* [Task] Return only the lines running from the first line of the listing through the one with "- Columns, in", unchanged.

* [Collected data]
- - - - -
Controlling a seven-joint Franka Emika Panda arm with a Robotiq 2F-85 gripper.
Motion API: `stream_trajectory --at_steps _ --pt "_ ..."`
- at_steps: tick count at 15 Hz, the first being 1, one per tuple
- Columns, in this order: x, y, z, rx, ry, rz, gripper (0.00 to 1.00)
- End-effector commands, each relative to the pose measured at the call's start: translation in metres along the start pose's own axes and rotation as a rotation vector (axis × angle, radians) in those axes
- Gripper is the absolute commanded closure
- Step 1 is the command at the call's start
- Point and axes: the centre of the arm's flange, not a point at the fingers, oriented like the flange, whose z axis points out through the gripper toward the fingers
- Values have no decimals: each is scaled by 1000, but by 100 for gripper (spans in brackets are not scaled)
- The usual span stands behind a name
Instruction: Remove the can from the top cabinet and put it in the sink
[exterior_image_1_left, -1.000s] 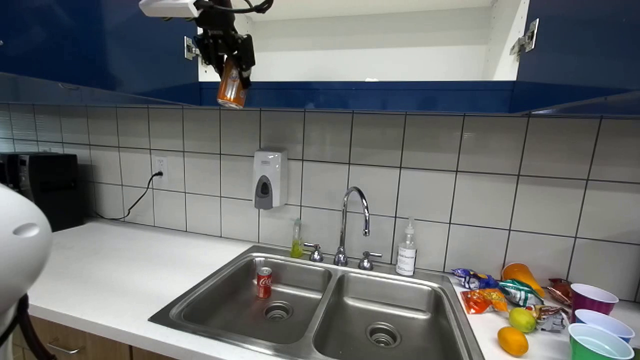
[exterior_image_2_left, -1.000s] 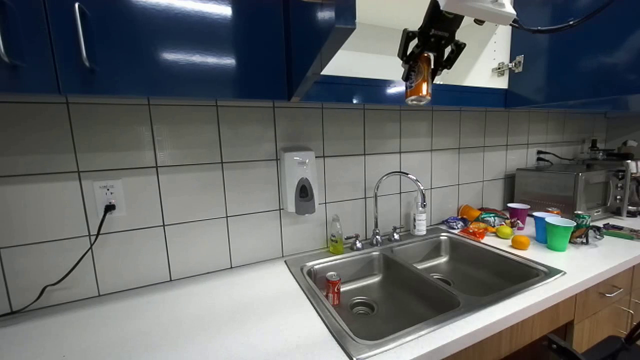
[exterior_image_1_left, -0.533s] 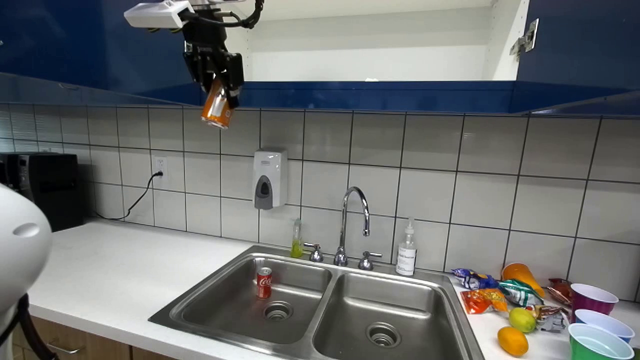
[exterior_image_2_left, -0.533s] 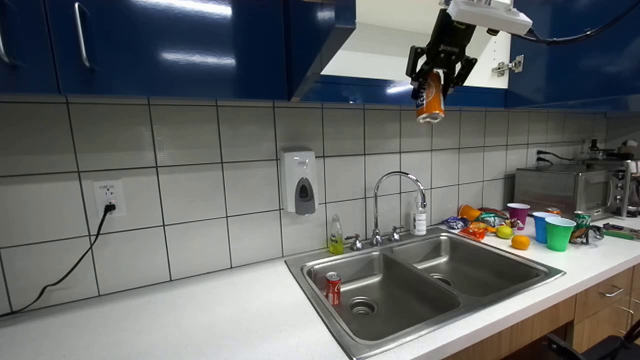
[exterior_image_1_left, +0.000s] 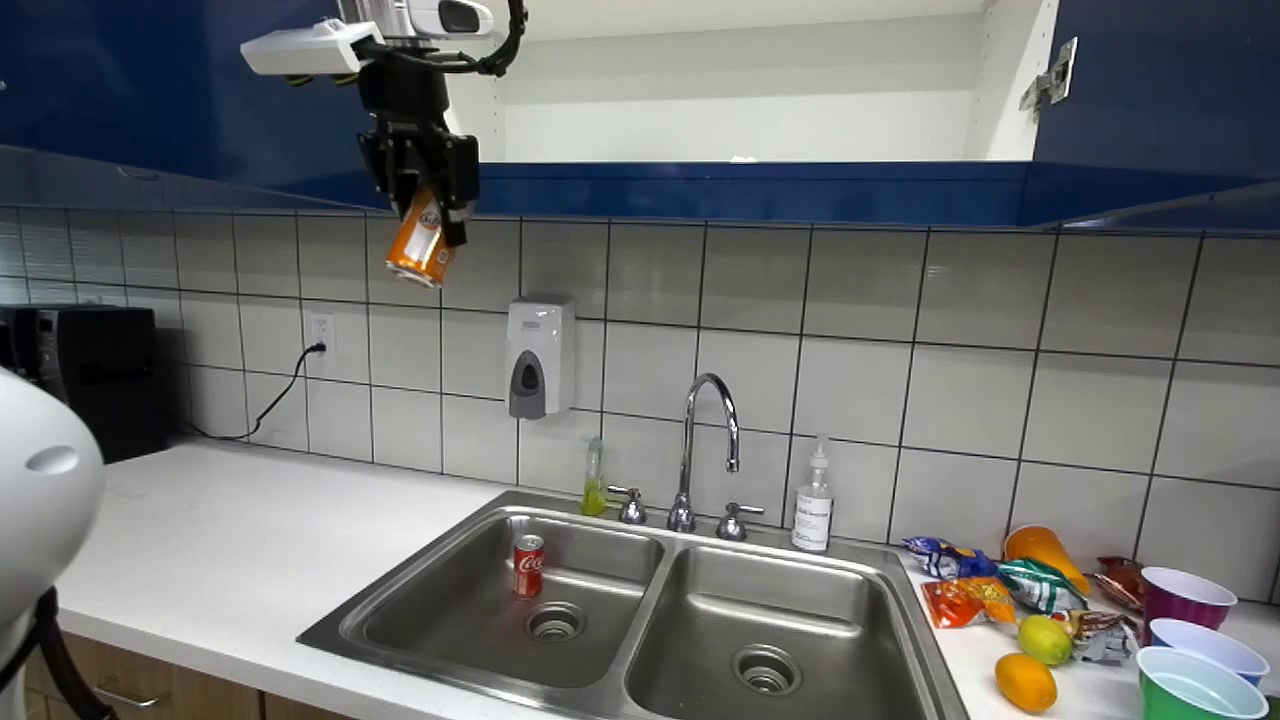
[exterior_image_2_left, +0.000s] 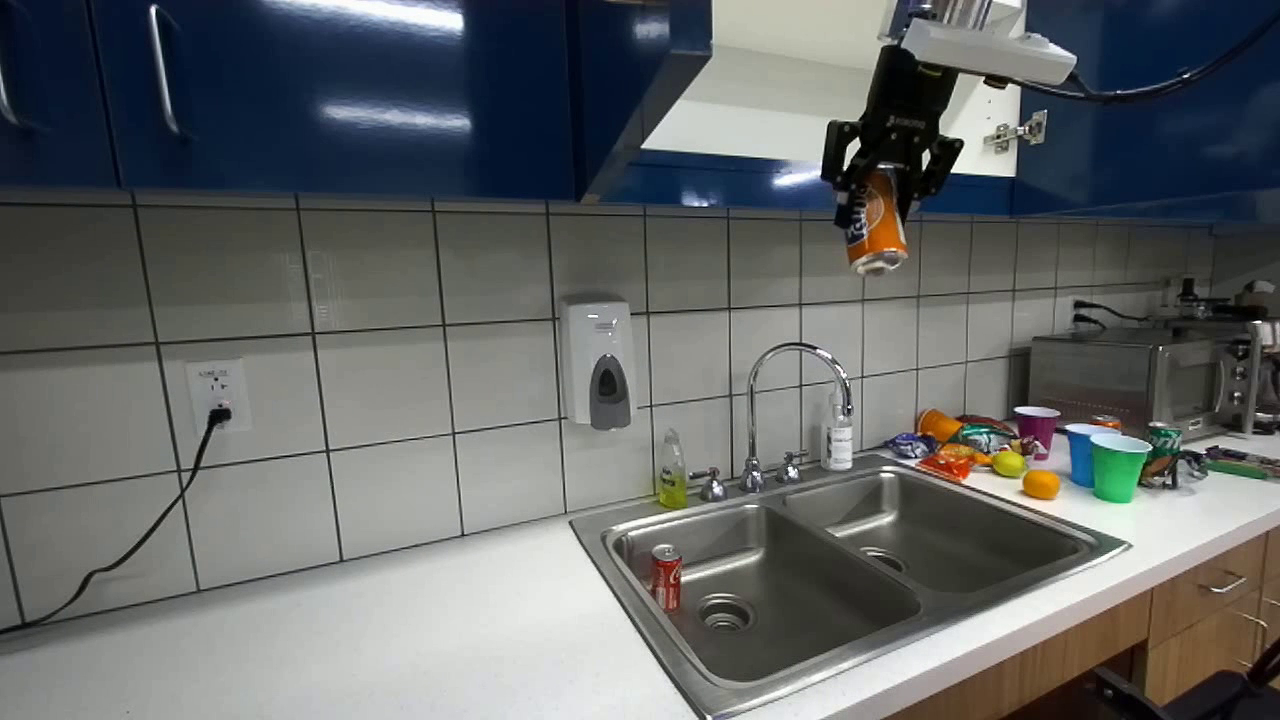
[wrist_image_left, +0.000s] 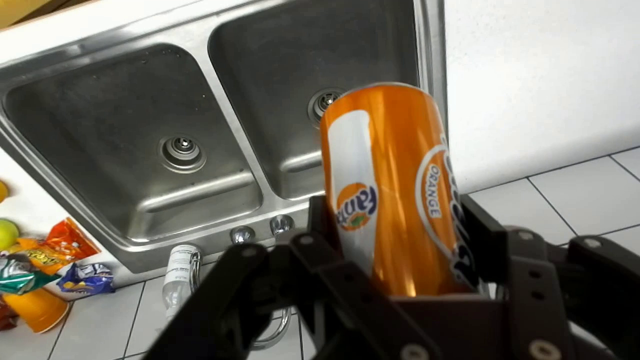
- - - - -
* [Solved exercise]
Controlling a seven-joint Franka Emika Panda arm with a Robotiq 2F-85 gripper.
Motion API: `stream_trajectory --at_steps _ --pt "_ ..."`
- at_steps: tick count at 15 Hz, the first being 1, one per tuple
- Columns, in this order: x, y, z, rx, ry, rz, gripper (0.00 to 1.00)

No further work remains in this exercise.